Pausing for Reflection in the Age of Social Media

I’m not breaking news by noting that social media does not generally inspire participants to talk about the errors they have made in judgment or what they have learned from being open to mistakes. X, Bluesky, Reddit, Meta and the like tend to be places where opinions of all kinds—often lacking nuance or corroboration—are ensconced as triumphant, unassailable facts of the matter. And admitting that one is wrong is a non-starter, since an entire mediascape stands ready to pile on. The overall purpose of social media posts is seldom to inquire, let alone collaborate, or contemplate; the aim is too often to own, to troll, to dunk, to brand, to judge, to grandstand, to win. Closer to home, and unfortunately so, social media’s status imperatives can intersect with the tendencies of boys and men to erode the values and the aspirations that give Browning its community and its purpose. 

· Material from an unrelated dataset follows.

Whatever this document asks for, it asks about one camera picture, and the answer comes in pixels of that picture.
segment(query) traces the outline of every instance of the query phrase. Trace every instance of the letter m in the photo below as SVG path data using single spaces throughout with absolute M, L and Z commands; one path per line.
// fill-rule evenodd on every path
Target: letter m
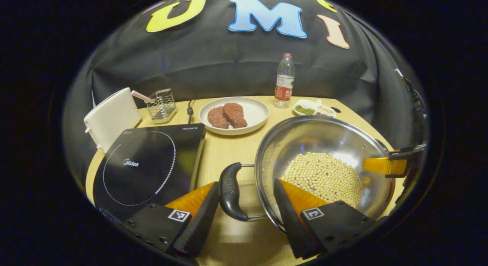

In a 2017 study, researchers from Caltech, Wharton, and Western University in Canada found that when completing a cognitive reflection test, men given doses of testosterone offered quicker incorrect responses and were slower to arrive at correct answers than a male group given a placebo. The academics theorized that the additional testosterone either discouraged participants from checking their work or increased their confidence that their intuitive reactions were correct; either way, the researchers concluded that the testosterone had a clear effect on subjects’ cognition and decision-making.  

Now biology is not destiny, and self-assurance is not a crime. We do well, however, to recognize that boys’ hormonal composition may not always or immediately dispose them to self-reflection, to revision, to intellectual humility. If these are qualities that we wish to encourage—and at Browning, they are essential to delivering our mission—we have to take responsibility for creating environments and activities where these habits of mind are encouraged, practiced, and rewarded.   

 
 

And we must also be clear-eyed about what that takes. Those of us seeking to foster the growth of reflective, responsible, relational boys are confronting some hardy, interlocked opposition: Hormonal energy that can initially urge impulsivity and intuition over patient cognition; narrow notions of masculinity where manhood status demands assertions of bravado, invulnerability, and willfulness; and a social media playground which champions declaration over dialogue, self-congratulation over self-examination, and virality over authenticity. These are not conditions that are necessarily conducive to guiding boys to lives of honesty, curiosity, dignity, and purpose.

But these aren't insurmountable conditions, if we are intentional and aspirational in the stories, experiences, relationships, and activities that we present to our boys. A deeply relational teacher who wields a pedagogy that requires student collaboration and deliberation will, with time and care, counter any student tendencies towards overconfidence and overreliance on intuition without robbing the boy of his singularity and his spirit. A school that offers an understanding of boyhood where compassion, listening, and empathy complement courage, action, and independence is more likely to produce whole, secure young men who can resist shallow performances of masculinity. And students who are immersed in such teaching and modeling will eventually recognize the power of changing one’s mind, the upside to admitting one’s errors, and the rewards of open, genuine engagement with real-life conversation partners—characteristics not of online one-upmanship, but of trusting personal relationships grounded in dialogue and mutual regard.   

Instincts, intuitions, desires: These are vital parts of living, and our full humanity cannot be realized without them. But that same humanity is threatened when our emotions are not harmonized with the cultivation of discernment, cooperation, and self-reflection. There are any number of forces—natural, social, media—which can threaten this harmony in growing boys. This is where we believe that a Browning education, with its emphasis on meaningful relationships, pro-social values, and intellectual character, is uniquely capable of helping boys find safer, more secure developmental ground during a time of particular challenge.